> [What the task requires]
Copy all lines in the data that contain the string "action".

====

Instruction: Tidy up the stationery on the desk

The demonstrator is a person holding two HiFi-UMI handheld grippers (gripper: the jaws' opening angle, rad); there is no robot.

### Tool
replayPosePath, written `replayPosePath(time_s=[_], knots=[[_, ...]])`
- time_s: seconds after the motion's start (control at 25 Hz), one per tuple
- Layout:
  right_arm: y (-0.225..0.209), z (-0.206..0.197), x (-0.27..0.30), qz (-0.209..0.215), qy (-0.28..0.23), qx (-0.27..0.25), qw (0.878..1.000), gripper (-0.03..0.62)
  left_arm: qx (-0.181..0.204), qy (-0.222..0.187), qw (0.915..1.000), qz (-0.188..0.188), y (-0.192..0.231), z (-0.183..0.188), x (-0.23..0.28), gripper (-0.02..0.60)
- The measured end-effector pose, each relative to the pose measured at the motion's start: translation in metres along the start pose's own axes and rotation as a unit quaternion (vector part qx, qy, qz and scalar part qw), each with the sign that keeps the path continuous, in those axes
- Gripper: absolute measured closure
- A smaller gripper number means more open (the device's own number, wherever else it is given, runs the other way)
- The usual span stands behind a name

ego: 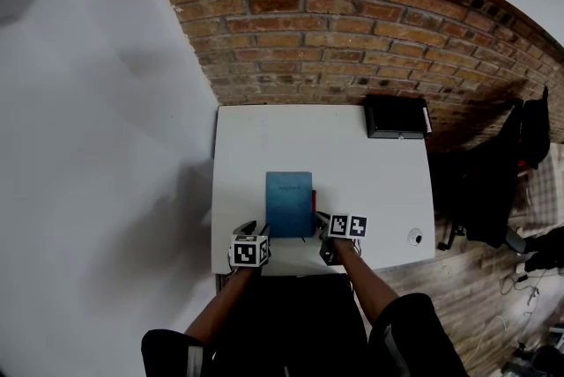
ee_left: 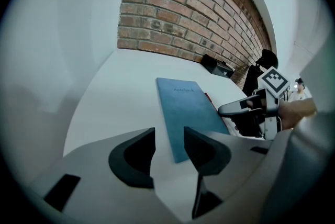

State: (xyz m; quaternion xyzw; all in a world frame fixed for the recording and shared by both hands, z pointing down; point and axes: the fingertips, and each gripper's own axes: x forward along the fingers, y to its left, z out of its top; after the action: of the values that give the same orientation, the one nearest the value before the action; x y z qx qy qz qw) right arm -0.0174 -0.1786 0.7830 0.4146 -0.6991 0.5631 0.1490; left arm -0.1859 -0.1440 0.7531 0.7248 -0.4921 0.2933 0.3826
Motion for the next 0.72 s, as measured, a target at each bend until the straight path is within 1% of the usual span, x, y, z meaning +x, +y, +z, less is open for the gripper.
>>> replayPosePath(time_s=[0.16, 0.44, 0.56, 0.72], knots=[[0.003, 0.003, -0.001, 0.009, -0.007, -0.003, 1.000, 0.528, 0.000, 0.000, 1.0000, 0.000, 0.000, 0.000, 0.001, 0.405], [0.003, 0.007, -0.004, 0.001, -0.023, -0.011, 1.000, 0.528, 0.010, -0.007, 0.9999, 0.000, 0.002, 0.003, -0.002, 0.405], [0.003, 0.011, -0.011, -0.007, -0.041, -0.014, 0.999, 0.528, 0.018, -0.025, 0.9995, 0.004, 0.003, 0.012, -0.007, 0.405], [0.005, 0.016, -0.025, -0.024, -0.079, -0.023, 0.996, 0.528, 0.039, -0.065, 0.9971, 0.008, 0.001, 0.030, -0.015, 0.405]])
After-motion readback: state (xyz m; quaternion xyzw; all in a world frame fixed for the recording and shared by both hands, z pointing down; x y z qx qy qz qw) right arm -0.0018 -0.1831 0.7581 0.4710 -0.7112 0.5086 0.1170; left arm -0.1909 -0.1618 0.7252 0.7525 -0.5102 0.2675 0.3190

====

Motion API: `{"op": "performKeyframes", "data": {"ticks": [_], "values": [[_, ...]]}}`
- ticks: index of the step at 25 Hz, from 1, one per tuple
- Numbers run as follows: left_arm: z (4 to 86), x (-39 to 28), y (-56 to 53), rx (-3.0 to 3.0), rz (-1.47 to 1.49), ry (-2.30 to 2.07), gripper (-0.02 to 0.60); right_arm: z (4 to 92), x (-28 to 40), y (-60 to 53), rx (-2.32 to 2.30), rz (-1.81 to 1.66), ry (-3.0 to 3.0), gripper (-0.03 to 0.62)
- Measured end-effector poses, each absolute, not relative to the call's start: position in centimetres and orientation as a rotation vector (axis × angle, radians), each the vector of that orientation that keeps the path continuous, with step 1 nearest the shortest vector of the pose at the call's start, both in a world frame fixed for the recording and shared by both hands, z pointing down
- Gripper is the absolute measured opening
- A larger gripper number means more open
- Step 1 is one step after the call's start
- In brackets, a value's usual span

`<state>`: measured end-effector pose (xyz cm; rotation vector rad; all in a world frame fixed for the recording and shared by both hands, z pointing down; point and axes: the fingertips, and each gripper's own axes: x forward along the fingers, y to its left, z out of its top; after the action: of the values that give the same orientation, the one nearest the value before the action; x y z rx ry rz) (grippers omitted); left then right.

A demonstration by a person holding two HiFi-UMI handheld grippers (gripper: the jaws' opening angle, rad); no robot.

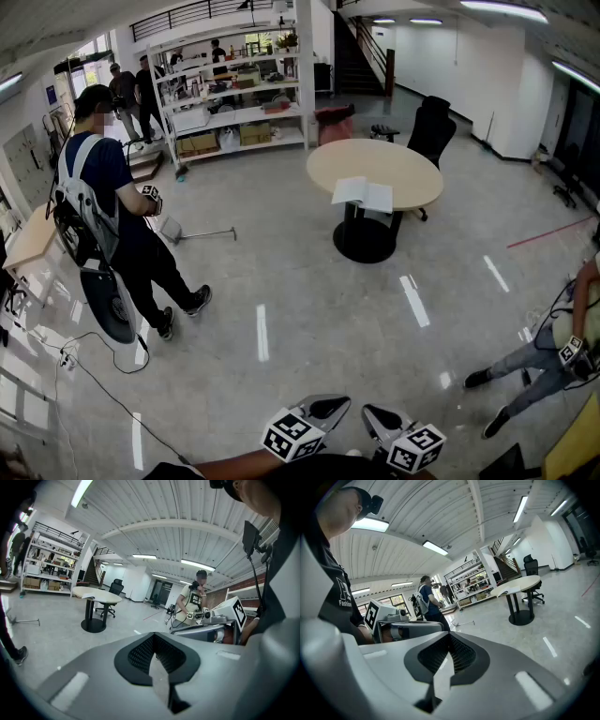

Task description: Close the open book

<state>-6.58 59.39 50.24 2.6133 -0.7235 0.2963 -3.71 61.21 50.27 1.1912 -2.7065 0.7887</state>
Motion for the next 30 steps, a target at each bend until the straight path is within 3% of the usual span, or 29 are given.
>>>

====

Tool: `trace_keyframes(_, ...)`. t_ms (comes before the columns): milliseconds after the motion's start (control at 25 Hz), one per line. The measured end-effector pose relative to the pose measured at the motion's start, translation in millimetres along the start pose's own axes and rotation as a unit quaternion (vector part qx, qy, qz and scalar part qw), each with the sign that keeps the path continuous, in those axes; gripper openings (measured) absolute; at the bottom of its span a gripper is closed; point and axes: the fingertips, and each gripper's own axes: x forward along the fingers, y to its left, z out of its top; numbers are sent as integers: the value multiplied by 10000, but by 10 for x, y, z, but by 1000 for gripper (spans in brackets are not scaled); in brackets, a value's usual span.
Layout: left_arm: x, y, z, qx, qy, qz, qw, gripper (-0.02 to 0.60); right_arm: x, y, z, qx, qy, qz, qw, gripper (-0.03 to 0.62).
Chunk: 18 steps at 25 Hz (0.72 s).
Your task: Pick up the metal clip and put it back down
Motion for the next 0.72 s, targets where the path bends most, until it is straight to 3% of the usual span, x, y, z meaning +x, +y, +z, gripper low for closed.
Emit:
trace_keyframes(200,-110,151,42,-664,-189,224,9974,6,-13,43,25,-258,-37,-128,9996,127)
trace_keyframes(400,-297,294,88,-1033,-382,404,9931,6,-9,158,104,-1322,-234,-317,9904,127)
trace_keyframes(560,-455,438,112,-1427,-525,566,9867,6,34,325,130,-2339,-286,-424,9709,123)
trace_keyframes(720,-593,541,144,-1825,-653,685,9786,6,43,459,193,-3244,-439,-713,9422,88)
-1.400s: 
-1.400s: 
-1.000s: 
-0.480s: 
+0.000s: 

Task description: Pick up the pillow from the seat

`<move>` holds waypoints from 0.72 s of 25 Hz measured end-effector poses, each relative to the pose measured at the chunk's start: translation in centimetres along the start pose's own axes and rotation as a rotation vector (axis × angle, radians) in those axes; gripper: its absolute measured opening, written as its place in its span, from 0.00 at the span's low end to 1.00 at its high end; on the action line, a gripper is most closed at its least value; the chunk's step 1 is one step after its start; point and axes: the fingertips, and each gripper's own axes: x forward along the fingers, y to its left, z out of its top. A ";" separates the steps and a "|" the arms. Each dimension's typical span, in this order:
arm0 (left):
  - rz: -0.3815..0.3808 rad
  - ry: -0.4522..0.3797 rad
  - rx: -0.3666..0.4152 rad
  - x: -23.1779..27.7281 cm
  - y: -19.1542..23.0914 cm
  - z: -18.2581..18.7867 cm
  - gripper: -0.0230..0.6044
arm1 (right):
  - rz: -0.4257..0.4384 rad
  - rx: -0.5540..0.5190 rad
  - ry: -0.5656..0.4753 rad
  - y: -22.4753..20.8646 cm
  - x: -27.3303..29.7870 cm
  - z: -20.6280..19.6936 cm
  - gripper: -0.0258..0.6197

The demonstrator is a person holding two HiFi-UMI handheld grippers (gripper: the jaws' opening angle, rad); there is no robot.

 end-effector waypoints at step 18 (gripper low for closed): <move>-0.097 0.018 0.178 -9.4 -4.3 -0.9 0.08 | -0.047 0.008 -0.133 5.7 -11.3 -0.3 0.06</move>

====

> [Result of this exercise]
State: (xyz m; quaternion xyzw; all in a world frame fixed for the recording and shared by both hands, z pointing down; point and axes: the fingertips, and each gripper's own axes: x forward along the fingers, y to its left, z out of its top; after the action: of the values that give the same orientation, the one nearest the value before the action; x y z qx qy qz qw) right arm -0.0174 -0.1786 0.7830 0.4146 -0.6991 0.5631 0.1490; left arm -0.1859 -0.1440 0.7531 0.7248 -0.4921 0.2933 0.3826
`<state>`: measured end-effector pose (xyz cm; rotation vector rad; all in a world frame fixed for the recording and shared by both hands, z pointing down; point and axes: the fingertips, and each gripper's own axes: x forward along the fingers, y to its left, z out of its top; after the action: of the values that give the same orientation, the one nearest the value before the action; x y z rx ry rz) (grippers omitted); left then right.
`<move>` holds waypoints from 0.72 s of 25 Hz measured end-effector poses, each relative to the pose measured at the chunk's start: translation in centimetres along the start pose's own axes and rotation as a rotation vector (axis × angle, radians) in those axes; gripper: its absolute measured opening, written as its place in its span, from 0.00 at the span's low end to 1.00 at its high end; on the action line, a gripper is most closed at its least value; the chunk's step 1 is one step after its start; point and axes: the fingertips, and each gripper's own axes: x forward along the fingers, y to its left, z out of its top. A ";" separates the steps and a "|" the arms. Each dimension's typical span, in this order:

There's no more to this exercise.